Task requirements => What lines of the data below include the word "things"? Report them by copying each.

[Record extracts Boundary: Start]

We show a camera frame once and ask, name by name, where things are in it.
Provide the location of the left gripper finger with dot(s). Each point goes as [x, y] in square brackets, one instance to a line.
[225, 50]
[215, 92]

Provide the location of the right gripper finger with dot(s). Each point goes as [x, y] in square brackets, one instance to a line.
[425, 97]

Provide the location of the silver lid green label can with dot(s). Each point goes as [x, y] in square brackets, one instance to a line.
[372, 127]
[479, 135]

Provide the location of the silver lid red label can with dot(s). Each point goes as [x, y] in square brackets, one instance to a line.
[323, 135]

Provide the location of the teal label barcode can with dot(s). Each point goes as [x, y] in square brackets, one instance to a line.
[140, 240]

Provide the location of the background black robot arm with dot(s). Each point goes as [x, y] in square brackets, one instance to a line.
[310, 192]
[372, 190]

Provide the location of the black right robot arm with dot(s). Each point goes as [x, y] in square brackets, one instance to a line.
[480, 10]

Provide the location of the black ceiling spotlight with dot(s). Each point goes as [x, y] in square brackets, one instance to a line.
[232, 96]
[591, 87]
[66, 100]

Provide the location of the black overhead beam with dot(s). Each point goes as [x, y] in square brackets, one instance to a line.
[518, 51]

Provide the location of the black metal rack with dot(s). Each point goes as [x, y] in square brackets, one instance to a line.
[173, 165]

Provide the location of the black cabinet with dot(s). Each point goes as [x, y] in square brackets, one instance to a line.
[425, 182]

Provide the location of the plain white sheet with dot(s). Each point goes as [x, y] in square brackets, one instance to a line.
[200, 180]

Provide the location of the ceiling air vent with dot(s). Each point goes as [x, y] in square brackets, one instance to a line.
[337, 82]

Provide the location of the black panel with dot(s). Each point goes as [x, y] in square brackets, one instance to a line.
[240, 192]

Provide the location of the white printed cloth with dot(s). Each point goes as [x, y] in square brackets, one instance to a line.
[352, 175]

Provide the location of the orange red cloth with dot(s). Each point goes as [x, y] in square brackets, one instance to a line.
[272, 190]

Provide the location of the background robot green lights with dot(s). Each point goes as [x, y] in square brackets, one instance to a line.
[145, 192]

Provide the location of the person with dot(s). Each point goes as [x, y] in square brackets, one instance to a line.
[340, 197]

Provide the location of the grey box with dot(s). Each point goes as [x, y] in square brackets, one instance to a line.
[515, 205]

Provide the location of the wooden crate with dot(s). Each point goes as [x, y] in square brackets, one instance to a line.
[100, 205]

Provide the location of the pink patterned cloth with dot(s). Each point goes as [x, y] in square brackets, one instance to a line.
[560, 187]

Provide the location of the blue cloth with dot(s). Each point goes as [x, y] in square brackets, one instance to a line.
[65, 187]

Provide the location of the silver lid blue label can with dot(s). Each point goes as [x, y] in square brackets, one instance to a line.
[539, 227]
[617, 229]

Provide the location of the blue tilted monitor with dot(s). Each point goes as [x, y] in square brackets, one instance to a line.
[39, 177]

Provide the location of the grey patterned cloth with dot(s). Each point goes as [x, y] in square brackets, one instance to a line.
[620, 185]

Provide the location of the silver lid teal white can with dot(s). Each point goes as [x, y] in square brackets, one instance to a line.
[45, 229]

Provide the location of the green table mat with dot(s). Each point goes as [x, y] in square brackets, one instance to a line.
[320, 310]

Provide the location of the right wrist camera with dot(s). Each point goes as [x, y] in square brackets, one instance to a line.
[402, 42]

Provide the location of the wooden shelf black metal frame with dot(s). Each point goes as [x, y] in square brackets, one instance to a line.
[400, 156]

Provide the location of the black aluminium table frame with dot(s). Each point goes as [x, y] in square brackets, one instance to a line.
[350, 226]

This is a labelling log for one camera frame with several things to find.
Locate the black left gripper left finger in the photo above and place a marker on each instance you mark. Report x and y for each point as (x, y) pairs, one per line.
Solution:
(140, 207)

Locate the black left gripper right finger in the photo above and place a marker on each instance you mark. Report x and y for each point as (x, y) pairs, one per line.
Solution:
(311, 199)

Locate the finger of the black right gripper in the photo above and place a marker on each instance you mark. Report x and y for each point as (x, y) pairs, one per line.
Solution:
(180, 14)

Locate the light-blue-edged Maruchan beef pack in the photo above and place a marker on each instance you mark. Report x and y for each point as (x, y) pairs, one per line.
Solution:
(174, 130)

[Record extracts Boundary: End]

Reply to the task =>
We show a camera frame once and ask, name by name, where things are in it.
This is a labelling log for one camera frame with several things to find.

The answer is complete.